6 of 248 comments (clear)

  1. Re:Should be interesting... by FleaPlus · · Score: 4, Informative

    If we could find the mechanical outcome of what we think when we listen to music.

    There was actually Nature paper a few days ago about that very topic:

    Musical imagery: Sound of silence activates auditory cortex

    Auditory imagery occurs when one mentally rehearses telephone numbers or has a song 'on the brain' -- it is the subjective experience of hearing in the absence of auditory stimulation, and is useful for investigating aspects of human cognition1. Here we use functional magnetic resonance imaging to identify and characterize the neural substrates that support unprompted auditory imagery and find that auditory and visual imagery seem to obey similar basic neural principles.


    Here's a popular press article.

    "We played music in the scanner (FMRI) and then we hit a virtual "mute' button," said David Kraemer, a graduate student in Dartmouth's Psychological and Brain Sciences Department and author of the study, published recently in the journal Nature.

    With familiar songs, "we found that people couldn't help continuing the song in their heads, and when they did this, the auditory cortex remained active even though the music had stopped," Kraemer said.

    The researchers said the findings extend previous research that showed sensory-specific memories are stored in the brain regions that first experienced those events.

    "It's fascinating that although the ear isn't actually hearing the song, the brain is perceptually hearing it," said co-author William Kelley, assistant professor of psychological and brain sciences.

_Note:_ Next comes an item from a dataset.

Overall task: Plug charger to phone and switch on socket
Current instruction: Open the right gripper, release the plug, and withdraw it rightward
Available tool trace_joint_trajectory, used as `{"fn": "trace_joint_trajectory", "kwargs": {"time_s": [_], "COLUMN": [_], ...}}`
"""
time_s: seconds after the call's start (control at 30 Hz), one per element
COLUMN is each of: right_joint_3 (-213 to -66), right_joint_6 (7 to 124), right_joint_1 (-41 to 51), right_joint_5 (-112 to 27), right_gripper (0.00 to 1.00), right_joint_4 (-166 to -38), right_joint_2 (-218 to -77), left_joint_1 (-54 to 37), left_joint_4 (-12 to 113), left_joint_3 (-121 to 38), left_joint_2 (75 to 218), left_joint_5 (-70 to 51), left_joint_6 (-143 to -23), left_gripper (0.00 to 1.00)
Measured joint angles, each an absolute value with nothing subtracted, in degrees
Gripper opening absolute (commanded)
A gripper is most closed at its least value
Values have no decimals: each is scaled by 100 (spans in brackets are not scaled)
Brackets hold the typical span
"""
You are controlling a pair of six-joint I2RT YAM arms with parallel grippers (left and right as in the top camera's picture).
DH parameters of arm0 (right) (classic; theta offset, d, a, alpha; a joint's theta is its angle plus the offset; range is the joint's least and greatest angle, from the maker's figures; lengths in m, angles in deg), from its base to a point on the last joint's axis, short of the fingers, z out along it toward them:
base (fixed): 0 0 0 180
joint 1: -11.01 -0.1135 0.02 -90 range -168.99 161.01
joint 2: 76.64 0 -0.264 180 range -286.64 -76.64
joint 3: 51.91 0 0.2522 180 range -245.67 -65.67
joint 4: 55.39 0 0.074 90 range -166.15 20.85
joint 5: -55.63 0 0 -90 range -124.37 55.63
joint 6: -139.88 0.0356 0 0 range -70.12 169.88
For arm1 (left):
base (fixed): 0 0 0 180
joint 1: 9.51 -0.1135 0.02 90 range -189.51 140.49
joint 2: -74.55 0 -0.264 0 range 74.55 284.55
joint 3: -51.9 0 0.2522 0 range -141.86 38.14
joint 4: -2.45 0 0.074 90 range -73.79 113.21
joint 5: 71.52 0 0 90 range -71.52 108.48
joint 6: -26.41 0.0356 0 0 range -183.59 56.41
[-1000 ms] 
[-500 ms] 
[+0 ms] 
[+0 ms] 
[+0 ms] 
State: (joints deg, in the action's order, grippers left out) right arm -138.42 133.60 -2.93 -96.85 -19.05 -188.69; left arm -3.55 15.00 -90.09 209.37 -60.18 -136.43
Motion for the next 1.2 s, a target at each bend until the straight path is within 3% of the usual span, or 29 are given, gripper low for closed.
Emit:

  2. Actual research paper by FleaPlus · · Score: 4, Informative

    Here's a link to the actual research paper (and abstract) describing the work:

    Rizzuto, DS, Mamelak, AN, Sutherling, WW, Fineman, I and Andersen, RA (2005) Spatial selectivity in human ventrolateral prefrontal cortex. In press at Nature Neuroscience.

    The functional organization of lateral prefrontal cortex is not well understood, and there is debate as to whether the dorsal and ventral aspects mediate distinct spatial and non-spatial functions, respectively. We show for the first time that recordings from human ventrolateral prefrontal cortex show spatial selectivity, supporting the idea that ventrolateral prefrontal cortex is involved in spatial processing. Our results also indicate that prefrontal cortex may be a source of control signals for neuroprosthetic applications.


    For an overview of the neural prosthetics work in Richard Andersen's lab at Caltech, this presentation is handy.

  3. Re:Possible other uses by Anonymous+Writer · · Score: 4, Informative

    I wonder if this new science will be used to prove the guily or innocent in crimes?

    TFA is about signals in the brain regarding physical movement. What does this have to do with proving innocence or guilt with crimes? "Scientists Discover What You Are Thinking" was just the title. It's not a story about scientists being able to peer into people's memories or complex thoughts.

  4. Artificial Intelligence Implications by Mentifex · · Score: 0, Informative

    Mind.Forth AI for Robots is a primitive but evolving artificial intelligence which may be able to enter into a direct mind-link -- a kind of "Vulcan Mind-Meld" a la Star Trek -- with human brains implanted with this new technology.

    User Manual for Mind.Forth invites high-tech "early adopters" to set aside and dedicate an old MS-DOS machine to exactly this sort of brain communication technology, and to seeing who will hold the bragging rights to the longest-running artificial intelligence for parsecs around.

  5. Re:Possible other uses by gvc · · Score: 2, Informative

    Sure they're reliable. They just aren't lie detectors. They're interrogation aids, just like bright lights, bamboo shoots, rubber hoses, racks, ...

  6. Re:My Idea... by Ceriel+Nosforit · · Score: 2, Informative

    Hearing may actually be harder.

    Not at all: http://www.cochlear.com/
    My mother's got one. Speaking with her, you cannot tell.